_Exercise objective_. From the records, pick out and copy each line containing "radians".

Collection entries

########################################

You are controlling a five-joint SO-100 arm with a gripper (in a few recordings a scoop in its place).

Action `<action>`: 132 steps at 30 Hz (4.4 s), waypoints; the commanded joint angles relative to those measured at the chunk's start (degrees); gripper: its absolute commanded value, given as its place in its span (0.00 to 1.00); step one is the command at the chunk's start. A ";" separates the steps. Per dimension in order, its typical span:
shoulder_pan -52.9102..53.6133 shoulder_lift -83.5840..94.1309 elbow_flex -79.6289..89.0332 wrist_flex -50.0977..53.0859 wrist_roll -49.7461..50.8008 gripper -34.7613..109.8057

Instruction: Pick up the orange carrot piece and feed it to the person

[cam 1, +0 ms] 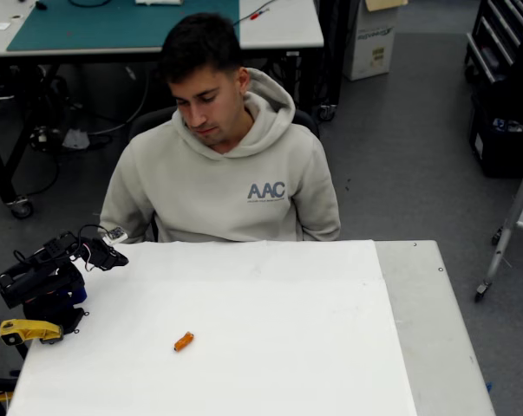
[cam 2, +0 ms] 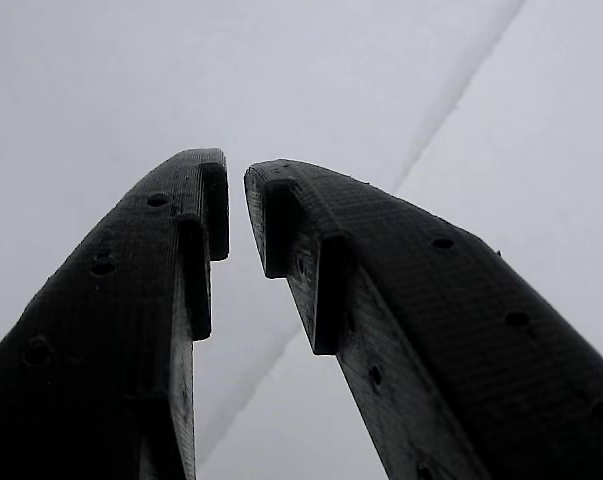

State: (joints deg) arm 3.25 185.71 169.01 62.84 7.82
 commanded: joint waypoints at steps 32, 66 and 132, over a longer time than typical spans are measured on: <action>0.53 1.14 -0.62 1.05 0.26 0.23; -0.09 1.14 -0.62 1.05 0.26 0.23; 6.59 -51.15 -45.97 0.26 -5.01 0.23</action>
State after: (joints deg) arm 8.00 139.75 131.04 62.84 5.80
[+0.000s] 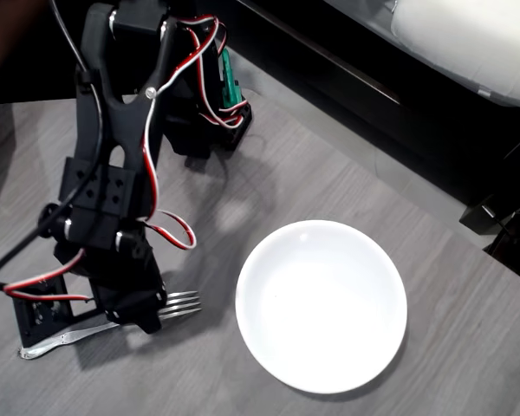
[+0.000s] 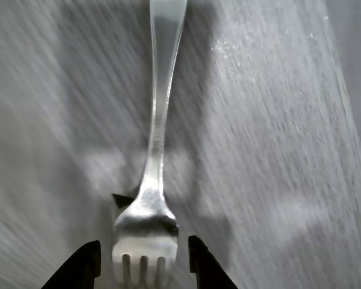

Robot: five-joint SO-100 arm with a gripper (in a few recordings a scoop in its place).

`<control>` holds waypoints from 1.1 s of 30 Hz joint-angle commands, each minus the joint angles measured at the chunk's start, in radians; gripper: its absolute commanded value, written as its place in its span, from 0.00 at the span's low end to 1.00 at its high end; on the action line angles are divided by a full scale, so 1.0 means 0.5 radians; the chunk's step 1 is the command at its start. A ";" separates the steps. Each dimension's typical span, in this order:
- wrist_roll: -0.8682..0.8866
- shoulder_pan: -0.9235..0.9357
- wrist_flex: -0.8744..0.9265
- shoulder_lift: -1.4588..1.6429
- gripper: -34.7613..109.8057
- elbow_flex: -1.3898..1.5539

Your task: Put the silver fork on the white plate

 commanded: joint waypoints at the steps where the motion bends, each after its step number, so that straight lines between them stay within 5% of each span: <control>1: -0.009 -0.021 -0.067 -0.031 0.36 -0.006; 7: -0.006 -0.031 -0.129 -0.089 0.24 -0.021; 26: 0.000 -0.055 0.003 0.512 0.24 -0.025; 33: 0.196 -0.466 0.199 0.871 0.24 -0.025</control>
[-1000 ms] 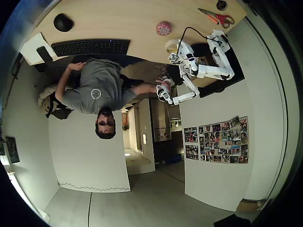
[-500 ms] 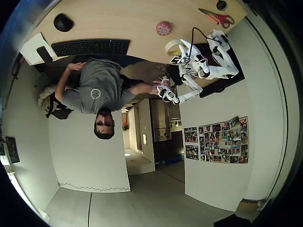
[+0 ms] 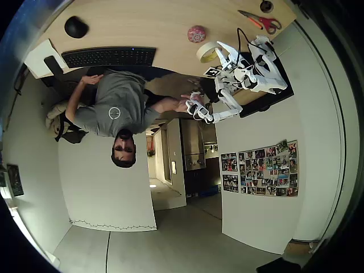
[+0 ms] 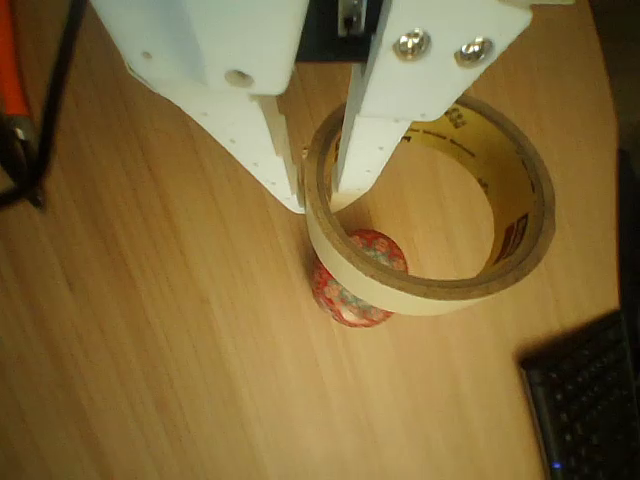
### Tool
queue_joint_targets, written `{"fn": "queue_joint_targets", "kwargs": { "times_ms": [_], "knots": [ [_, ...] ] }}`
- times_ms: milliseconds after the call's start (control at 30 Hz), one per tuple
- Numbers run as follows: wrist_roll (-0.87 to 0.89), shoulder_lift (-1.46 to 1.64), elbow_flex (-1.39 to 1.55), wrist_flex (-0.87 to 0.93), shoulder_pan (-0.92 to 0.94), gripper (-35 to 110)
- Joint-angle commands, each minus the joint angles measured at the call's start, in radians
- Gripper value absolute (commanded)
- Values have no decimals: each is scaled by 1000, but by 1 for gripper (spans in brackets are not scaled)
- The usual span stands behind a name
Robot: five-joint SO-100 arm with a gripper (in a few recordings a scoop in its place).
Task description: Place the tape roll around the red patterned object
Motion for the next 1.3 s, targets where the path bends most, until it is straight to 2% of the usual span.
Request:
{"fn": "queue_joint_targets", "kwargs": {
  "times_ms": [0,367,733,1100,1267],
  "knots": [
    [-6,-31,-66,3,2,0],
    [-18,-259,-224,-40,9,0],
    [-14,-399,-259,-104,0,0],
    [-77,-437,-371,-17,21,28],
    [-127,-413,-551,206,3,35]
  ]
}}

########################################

_Answer to this task_.
`<control>` holds waypoints from 1.1 s of 30 Hz joint-angle commands, each minus the joint angles measured at the chunk's start, in radians; gripper: its absolute commanded value, written as its place in its span, from 0.00 at the span's low end to 1.00 at its high end; on the action line angles are divided by a full scale, so 1.0 means 0.5 radians; the chunk's step 1 is the command at its start. A ";" separates the steps. Each dimension's typical span, in this order:
- Joint-angle commands, each minus the joint angles measured at the call's start, in radians

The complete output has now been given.